No meu último artigo, discuti uma questão frequentemente levantada: quem teria sido o presidente mais liberal da história do Brasil? Entre Campos Sales e Prudente de Morais, destaquei suas políticas econômicas como exemplos de liberalismo em um contexto histórico marcado pelo intervencionismo estatal. No entanto, ao nos voltarmos para o período posterior à Constituição de 1988, encontramos um cenário diferente, com novos desafios e um ambiente político e econômico mais complexo.
A partir daí, surge uma nova pergunta: quais presidentes, desde a redemocratização, seguiram princípios liberais em suas políticas econômicas? Neste artigo, vou explorar como Fernando Henrique Cardoso, Michel Temer e, em menor medida, Jair Bolsonaro, adotaram elementos do liberalismo em seus governos, ao mesmo tempo em que enfrentaram obstáculos para implementar plenamente essa agenda.

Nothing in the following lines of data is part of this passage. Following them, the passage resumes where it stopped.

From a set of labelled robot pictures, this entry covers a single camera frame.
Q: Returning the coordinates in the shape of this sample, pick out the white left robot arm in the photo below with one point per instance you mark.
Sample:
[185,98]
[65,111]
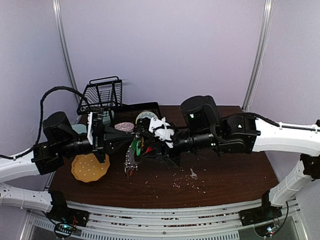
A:
[89,151]

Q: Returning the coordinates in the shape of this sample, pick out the yellow dotted plate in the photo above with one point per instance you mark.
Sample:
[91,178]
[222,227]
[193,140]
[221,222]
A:
[86,168]

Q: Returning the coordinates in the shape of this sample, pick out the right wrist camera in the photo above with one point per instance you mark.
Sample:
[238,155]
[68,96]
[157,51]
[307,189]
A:
[160,129]

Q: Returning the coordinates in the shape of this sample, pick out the red handled keyring with keys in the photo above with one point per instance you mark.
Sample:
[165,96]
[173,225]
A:
[130,164]

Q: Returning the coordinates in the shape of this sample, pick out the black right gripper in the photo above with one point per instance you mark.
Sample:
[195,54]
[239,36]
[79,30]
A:
[165,150]

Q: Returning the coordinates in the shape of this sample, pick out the left aluminium frame post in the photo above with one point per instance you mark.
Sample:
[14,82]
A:
[63,42]

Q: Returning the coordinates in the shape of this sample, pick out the pink patterned bowl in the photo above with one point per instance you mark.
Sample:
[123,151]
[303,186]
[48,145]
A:
[125,126]

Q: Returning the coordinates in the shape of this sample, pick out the aluminium frame post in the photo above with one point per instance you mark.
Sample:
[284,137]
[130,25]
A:
[63,42]
[260,51]

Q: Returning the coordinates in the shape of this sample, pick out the green tagged key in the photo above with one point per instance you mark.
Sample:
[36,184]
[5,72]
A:
[136,146]

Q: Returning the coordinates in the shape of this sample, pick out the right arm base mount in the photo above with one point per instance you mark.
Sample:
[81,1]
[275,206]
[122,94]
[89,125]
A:
[263,213]

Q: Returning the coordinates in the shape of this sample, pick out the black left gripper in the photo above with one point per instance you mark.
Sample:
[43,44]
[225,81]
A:
[109,137]

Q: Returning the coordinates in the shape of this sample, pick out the light blue plate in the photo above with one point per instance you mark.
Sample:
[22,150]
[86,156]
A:
[79,128]

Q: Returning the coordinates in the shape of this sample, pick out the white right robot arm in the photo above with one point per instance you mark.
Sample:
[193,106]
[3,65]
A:
[239,133]

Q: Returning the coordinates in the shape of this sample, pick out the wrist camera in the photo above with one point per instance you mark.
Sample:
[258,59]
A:
[94,123]
[160,129]

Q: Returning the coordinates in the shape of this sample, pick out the loose silver key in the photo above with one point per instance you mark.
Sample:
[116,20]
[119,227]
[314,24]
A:
[193,175]

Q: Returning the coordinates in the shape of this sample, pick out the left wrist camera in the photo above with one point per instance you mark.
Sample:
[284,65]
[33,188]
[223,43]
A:
[94,123]

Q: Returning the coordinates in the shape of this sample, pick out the black wire dish rack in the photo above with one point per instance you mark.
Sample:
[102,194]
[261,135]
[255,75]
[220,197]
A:
[107,94]

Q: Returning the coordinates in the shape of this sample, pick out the right aluminium frame post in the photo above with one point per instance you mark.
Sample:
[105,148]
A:
[260,51]

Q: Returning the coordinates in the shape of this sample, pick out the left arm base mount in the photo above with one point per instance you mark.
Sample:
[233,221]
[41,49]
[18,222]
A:
[65,219]

Fernando Henrique Cardoso (1995-2002), apesar de ser um acadêmico de tradição social-democrata, implementou diversas reformas econômicas que favoreciam o livre mercado. Entre suas principais iniciativas, estão a privatização de grandes estatais, como a Vale e as empresas de telecomunicações, e a criação da Lei de Responsabilidade Fiscal, que buscava impor maior controle sobre os gastos públicos, reduzindo o intervencionismo estatal. As privatizações e a abertura econômica marcaram seu governo como um dos mais liberais no Brasil contemporâneo.
Michel Temer (2016-2018) também seguiu uma agenda de viés liberal, principalmente ao buscar reformas estruturais. Além da Reforma Trabalhista de 2017, que flexibilizou as relações de trabalho, sua gestão também foi marcada pela implantação do Teto de Gastos, uma medida essencial para conter a expansão dos gastos públicos, limitando o crescimento das despesas do governo. Isso trouxe maior previsibilidade econômica e uma tentativa clara de ajustar as contas públicas, consolidando o compromisso de Temer com uma política econômica liberal. Embora tenha tentado a Reforma da Previdência, seu curto mandato não permitiu a aprovação dessa importante medida.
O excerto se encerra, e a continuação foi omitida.